Aim of the exercise:
Search the listing below for the string "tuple", then copy every line it appears in.

[Information]

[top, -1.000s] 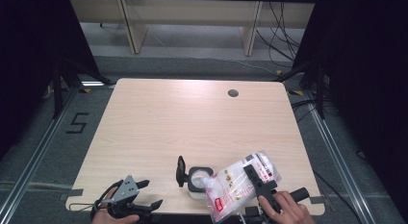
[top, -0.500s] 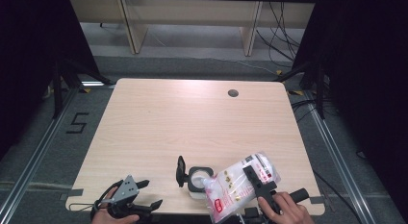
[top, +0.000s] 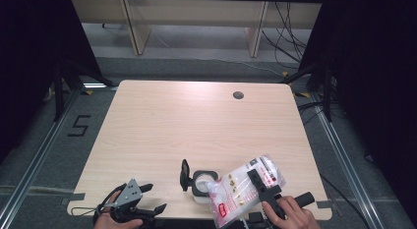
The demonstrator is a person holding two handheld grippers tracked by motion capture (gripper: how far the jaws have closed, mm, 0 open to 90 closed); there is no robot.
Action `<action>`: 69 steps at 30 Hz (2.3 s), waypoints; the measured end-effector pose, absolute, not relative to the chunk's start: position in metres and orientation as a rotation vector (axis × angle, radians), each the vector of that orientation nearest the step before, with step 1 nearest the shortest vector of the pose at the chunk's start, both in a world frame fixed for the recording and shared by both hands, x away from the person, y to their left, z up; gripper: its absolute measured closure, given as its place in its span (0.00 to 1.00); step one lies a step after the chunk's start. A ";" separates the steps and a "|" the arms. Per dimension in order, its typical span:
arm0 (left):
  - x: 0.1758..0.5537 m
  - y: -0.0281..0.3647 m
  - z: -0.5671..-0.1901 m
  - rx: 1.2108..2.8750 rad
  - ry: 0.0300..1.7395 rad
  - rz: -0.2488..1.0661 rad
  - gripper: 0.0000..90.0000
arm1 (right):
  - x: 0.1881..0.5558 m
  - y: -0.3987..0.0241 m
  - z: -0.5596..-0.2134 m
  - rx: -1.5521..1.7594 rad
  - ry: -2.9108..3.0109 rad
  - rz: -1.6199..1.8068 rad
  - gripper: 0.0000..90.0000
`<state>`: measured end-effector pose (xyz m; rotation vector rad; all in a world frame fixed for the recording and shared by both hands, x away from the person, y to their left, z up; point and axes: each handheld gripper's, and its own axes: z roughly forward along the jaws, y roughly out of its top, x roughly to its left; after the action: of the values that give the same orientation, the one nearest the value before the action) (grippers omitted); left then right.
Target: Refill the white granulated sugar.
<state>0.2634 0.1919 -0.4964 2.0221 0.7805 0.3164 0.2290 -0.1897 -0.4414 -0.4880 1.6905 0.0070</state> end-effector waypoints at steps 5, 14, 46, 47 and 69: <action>0.266 0.193 -0.496 2.030 0.761 0.334 0.22 | 0.229 -0.190 -0.438 -0.501 1.678 0.016 0.57; 0.265 0.194 -0.495 2.035 0.752 0.344 0.22 | 0.229 -0.190 -0.437 -0.504 1.677 0.019 0.57; 0.265 0.192 -0.497 2.018 0.767 0.328 0.22 | 0.233 -0.195 -0.439 -0.475 1.707 0.049 0.57; 0.265 0.192 -0.496 2.018 0.767 0.327 0.22 | 0.233 -0.195 -0.440 -0.474 1.709 0.050 0.57; 0.265 0.193 -0.496 2.028 0.756 0.342 0.22 | 0.232 -0.194 -0.437 -0.492 1.698 0.029 0.57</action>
<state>0.2648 0.1929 -0.4960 2.0283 0.7557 0.3420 0.2318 -0.1937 -0.4368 -0.4921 1.6976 0.0293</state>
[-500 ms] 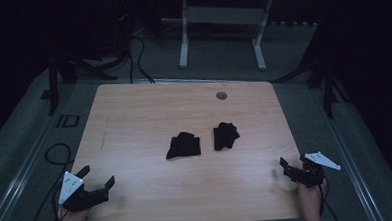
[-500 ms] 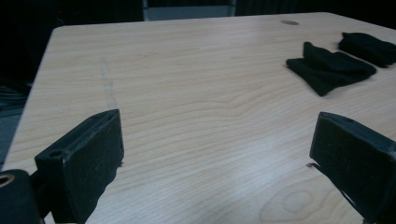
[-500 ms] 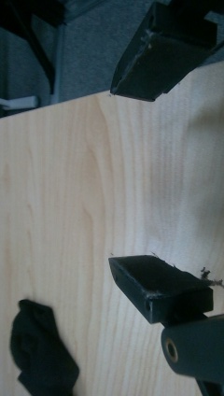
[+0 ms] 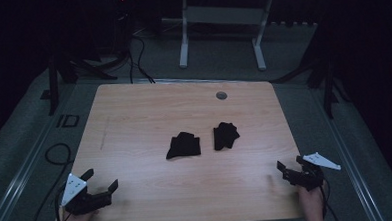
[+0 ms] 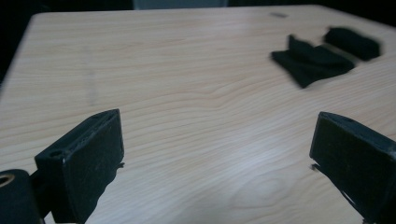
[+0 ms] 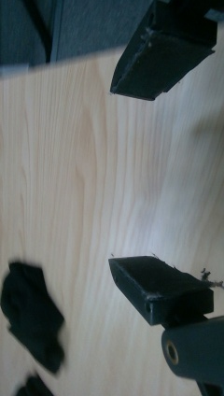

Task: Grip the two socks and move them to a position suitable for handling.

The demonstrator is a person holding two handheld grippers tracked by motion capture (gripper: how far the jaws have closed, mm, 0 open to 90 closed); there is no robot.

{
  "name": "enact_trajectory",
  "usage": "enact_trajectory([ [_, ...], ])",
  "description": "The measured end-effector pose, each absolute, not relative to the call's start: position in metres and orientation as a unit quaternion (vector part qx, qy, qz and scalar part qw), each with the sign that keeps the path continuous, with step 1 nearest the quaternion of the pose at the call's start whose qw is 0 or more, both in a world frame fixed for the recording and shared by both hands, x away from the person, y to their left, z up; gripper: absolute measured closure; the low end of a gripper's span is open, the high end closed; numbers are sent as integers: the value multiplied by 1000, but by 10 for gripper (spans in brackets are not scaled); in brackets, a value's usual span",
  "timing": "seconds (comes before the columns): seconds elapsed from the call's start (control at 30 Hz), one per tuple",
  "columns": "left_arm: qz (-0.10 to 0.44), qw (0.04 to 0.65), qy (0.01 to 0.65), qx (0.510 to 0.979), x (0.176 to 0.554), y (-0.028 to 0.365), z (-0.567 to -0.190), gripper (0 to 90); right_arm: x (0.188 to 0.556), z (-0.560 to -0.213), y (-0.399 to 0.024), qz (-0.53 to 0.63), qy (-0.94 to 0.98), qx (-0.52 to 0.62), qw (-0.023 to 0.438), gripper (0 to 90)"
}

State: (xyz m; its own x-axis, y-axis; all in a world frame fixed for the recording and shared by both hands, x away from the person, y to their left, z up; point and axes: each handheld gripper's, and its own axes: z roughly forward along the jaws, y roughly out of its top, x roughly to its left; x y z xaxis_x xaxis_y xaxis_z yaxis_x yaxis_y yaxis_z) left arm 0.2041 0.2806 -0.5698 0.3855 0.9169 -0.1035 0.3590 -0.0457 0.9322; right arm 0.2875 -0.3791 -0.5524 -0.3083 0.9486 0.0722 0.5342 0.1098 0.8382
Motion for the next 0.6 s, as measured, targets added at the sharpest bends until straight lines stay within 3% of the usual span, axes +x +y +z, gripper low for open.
enact_trajectory([
  [0.1,281,507,472,664,204,278,-569,34,290,-551,-364,399,726,509,232,145],
  [0.17,282,512,463,667,203,276,-569,33,293,-550,-355,401,743,501,191,157],
  [0.27,285,511,456,670,202,272,-568,33,296,-550,-341,396,761,482,176,156],
  [0.43,283,518,448,671,201,266,-566,33,303,-546,-319,399,781,436,204,135],
  [0.6,280,517,446,675,201,262,-567,33,314,-537,-298,419,787,405,199,134],
])
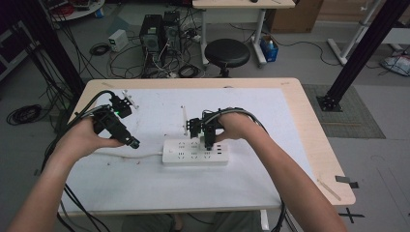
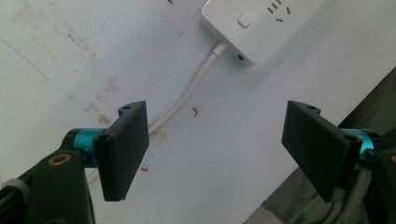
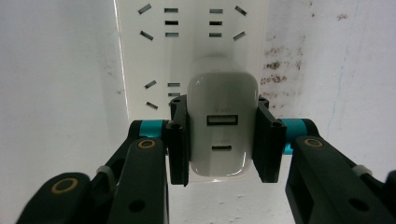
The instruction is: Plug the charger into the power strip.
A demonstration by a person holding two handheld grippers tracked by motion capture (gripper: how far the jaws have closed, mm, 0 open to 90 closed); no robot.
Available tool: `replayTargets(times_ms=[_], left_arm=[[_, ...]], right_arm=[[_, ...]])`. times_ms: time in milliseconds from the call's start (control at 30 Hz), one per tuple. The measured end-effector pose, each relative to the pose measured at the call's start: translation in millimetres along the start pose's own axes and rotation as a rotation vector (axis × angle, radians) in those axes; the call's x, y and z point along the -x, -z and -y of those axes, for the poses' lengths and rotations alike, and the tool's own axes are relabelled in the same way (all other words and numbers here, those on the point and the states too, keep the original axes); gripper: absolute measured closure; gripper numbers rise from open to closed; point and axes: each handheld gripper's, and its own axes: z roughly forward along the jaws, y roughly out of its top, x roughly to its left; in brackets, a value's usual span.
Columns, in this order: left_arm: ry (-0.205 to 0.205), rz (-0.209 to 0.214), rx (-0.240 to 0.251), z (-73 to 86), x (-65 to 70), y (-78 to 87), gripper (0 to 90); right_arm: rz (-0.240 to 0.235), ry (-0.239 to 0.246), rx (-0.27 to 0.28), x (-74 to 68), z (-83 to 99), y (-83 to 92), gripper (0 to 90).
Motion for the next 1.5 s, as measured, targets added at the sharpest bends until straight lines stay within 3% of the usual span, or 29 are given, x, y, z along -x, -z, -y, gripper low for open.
replayTargets(times_ms=[367,500,633,667,833,900,933,1000,1233,1500], left_arm=[[-0.013,0.011,0.003,-5.2,3.1,-2.3,23.2],[-0.016,0.018,0.009,-4.6,4.4,-4.3,23.2],[-0.018,0.02,0.006,-4.1,4.6,-5.5,23.2],[-0.018,0.022,0.01,-3.9,5.4,-5.0,23.2],[-0.016,0.019,0.021,-4.5,5.6,-2.5,23.2],[-0.023,0.02,0.01,-5.7,5.7,-2.0,23.2],[-0.023,0.019,0.013,-6.1,6.5,-2.3,23.2],[-0.03,0.022,0.007,-6.4,6.7,-1.6,23.2],[-0.025,0.023,0.021,-5.8,4.5,-2.0,23.2],[-0.026,0.024,0.03,-4.2,7.1,0.0,23.2]], right_arm=[[-0.002,-0.002,-0.02,-0.4,-5.3,-1.3,63.2],[-0.014,-0.018,0.018,1.8,2.2,-2.4,63.2],[-0.009,-0.026,0.005,-0.4,0.6,-2.2,63.2],[-0.008,-0.01,0.011,0.6,0.5,-2.8,63.2],[-0.014,-0.021,0.001,0.5,0.0,-2.4,63.2],[-0.008,0.006,0.007,1.6,-0.5,-3.0,63.1],[-0.016,-0.017,0.003,1.0,-1.2,-2.8,63.1],[-0.02,0.003,0.004,3.1,-2.0,-3.3,63.1],[-0.025,-0.028,0.06,2.0,7.0,-4.8,63.1],[-0.038,-0.034,0.071,4.7,6.6,-5.5,62.0]])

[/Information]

Task result:
  "timing": "seconds (comes before the columns): seconds elapsed from the call's start (control at 30 Hz), one per tuple",
Available tool: `replayTargets(times_ms=[_], left_arm=[[_, ...]], right_arm=[[_, ...]])`. times_ms: time in milliseconds from the call's start (control at 30 Hz), one per tuple. The measured end-effector pose, each relative to the pose measured at the call's start: translation in millimetres along the start pose's own axes and rotation as a rotation vector (axis × angle, radians) in those axes; the call's x, y and z point along the -x, -z and -y of those axes, for the poses' lengths and rotations alike, and the tool's own axes are relabelled in the same way (all other words and numbers here, those on the point and the states too, keep the original axes); gripper: absolute measured closure; gripper numbers rise from open to closed; point and axes: each handheld gripper's, and its own axes: z roughly forward along the jaws, y roughly out of its top, x roughly to its left; in brackets, a value's usual span.

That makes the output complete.